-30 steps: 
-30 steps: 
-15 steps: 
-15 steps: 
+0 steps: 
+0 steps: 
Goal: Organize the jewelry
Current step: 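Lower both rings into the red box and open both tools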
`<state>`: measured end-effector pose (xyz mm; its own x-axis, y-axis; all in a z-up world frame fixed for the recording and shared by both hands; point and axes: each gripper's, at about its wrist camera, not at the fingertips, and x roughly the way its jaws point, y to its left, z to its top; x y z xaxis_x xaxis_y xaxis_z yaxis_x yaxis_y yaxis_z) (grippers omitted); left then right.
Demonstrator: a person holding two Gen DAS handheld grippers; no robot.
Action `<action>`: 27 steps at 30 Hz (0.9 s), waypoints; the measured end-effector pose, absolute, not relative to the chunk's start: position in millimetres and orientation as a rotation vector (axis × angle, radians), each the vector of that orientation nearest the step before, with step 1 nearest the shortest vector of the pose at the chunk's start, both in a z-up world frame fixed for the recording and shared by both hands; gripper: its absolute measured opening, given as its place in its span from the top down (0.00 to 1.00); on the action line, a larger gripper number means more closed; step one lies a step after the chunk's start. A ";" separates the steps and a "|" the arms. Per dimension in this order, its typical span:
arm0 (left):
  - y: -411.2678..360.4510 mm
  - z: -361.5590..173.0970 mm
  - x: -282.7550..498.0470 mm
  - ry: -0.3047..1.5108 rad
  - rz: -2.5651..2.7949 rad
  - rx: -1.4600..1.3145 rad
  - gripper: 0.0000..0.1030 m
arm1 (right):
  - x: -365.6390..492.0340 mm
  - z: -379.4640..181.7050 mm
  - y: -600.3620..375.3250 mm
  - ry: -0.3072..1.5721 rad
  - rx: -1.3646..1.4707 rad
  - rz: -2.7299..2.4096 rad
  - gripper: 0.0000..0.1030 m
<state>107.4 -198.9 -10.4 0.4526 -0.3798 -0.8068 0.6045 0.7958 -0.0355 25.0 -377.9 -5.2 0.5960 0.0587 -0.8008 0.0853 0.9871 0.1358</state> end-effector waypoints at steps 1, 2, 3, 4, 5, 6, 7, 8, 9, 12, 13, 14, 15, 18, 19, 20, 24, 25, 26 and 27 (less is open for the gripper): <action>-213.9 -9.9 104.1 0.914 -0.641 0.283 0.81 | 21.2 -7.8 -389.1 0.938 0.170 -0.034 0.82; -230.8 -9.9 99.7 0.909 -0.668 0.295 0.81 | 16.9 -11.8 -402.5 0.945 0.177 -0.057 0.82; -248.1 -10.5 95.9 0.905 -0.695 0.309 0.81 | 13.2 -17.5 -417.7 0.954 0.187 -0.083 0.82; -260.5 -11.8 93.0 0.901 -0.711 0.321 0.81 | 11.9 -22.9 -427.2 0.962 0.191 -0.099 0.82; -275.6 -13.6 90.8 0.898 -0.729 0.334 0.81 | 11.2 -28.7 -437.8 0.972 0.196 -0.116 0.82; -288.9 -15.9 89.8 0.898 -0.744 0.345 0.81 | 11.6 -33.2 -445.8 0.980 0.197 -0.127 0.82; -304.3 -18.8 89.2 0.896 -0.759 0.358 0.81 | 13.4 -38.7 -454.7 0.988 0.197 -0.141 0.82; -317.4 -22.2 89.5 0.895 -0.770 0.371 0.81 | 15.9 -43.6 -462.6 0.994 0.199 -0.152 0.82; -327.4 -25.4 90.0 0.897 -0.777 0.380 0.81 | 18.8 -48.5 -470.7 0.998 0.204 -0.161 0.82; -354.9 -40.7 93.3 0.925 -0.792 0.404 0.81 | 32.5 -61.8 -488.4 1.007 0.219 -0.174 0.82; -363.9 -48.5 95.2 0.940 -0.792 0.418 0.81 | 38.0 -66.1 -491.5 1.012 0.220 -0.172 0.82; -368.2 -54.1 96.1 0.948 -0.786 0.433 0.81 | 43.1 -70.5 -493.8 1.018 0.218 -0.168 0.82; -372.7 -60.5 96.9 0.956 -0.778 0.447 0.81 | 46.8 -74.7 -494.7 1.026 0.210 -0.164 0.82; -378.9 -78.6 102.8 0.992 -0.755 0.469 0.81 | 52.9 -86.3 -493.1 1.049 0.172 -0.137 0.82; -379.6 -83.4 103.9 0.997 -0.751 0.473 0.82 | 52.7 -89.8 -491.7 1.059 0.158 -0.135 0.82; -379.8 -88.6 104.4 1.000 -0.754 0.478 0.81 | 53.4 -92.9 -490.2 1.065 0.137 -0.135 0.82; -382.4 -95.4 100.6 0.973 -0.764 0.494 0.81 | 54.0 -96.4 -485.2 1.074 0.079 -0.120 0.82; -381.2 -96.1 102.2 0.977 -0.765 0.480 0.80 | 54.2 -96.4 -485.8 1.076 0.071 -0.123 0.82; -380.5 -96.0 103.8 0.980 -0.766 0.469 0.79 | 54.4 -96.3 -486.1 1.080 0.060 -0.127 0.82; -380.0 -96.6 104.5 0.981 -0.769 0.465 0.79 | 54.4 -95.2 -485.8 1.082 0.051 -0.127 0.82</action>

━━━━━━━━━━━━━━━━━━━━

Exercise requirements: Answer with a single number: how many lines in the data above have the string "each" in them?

Result for this task: 2